Extract every line from the records below that contains the word "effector".
━━━━━━
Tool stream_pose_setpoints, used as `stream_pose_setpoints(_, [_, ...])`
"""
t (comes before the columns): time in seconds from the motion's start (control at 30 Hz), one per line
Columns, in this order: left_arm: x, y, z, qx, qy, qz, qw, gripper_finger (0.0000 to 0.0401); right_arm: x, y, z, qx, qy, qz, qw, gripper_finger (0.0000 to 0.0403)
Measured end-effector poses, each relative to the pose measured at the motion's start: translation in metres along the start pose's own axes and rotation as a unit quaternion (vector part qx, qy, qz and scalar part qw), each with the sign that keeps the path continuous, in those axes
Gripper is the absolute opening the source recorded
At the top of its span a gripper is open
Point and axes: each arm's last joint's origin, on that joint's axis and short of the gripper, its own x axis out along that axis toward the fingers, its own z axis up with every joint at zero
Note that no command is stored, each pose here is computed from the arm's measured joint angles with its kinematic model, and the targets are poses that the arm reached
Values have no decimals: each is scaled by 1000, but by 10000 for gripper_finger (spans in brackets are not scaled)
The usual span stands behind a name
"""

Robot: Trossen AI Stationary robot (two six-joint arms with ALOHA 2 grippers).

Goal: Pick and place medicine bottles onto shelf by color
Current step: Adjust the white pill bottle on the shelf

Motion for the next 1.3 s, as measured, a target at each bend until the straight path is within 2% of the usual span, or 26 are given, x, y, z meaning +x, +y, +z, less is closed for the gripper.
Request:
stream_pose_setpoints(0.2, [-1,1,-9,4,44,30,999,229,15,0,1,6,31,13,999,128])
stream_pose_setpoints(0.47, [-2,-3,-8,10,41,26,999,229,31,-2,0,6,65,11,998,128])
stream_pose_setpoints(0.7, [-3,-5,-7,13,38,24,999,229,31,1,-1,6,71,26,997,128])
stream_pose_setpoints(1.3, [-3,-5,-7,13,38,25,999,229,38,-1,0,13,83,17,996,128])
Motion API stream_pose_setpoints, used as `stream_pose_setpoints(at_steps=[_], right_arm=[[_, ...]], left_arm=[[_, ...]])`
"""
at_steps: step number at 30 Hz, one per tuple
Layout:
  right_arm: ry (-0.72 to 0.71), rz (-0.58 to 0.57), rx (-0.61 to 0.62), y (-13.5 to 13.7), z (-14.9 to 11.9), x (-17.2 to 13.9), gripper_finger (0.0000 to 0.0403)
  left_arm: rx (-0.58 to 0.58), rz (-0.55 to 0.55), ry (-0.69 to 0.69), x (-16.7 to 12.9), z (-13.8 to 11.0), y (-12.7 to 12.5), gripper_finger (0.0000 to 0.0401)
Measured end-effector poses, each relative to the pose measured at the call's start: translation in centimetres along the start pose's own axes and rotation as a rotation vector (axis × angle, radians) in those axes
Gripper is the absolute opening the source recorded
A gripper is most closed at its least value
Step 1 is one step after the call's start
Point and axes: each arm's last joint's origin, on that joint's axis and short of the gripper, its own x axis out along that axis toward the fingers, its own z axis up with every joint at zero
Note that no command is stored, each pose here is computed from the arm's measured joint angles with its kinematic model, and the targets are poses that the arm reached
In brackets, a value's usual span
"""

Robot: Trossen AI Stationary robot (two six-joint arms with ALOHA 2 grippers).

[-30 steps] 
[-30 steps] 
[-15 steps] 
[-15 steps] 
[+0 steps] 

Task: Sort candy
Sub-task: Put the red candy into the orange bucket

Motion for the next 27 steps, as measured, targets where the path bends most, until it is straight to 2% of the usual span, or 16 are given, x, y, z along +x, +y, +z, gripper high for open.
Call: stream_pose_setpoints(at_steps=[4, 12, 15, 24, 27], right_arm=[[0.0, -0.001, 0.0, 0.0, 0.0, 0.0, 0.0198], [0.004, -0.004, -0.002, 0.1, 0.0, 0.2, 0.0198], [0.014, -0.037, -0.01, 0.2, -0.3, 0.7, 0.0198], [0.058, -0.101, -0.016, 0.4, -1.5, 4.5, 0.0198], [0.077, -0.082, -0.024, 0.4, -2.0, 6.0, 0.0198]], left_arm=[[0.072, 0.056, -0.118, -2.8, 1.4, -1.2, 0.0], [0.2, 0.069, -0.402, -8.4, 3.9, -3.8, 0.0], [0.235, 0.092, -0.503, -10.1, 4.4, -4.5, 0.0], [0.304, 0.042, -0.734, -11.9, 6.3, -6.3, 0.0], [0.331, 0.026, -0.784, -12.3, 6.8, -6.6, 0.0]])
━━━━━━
### [Solution for this task]
Measured end-effector poses, each relative to the pose measured at the motion's start: translation in metres along the start pose's own axes and rotation as a unit quaternion (vector part qx, qy, qz and scalar part qw), each with the sign that keeps the path continuous, in those axes
Measured end-effector poses, each relative to the pose measured at the call's start: translation in centimetres along the start pose's own axes and rotation as a rotation vector (axis × angle, radians) in those axes

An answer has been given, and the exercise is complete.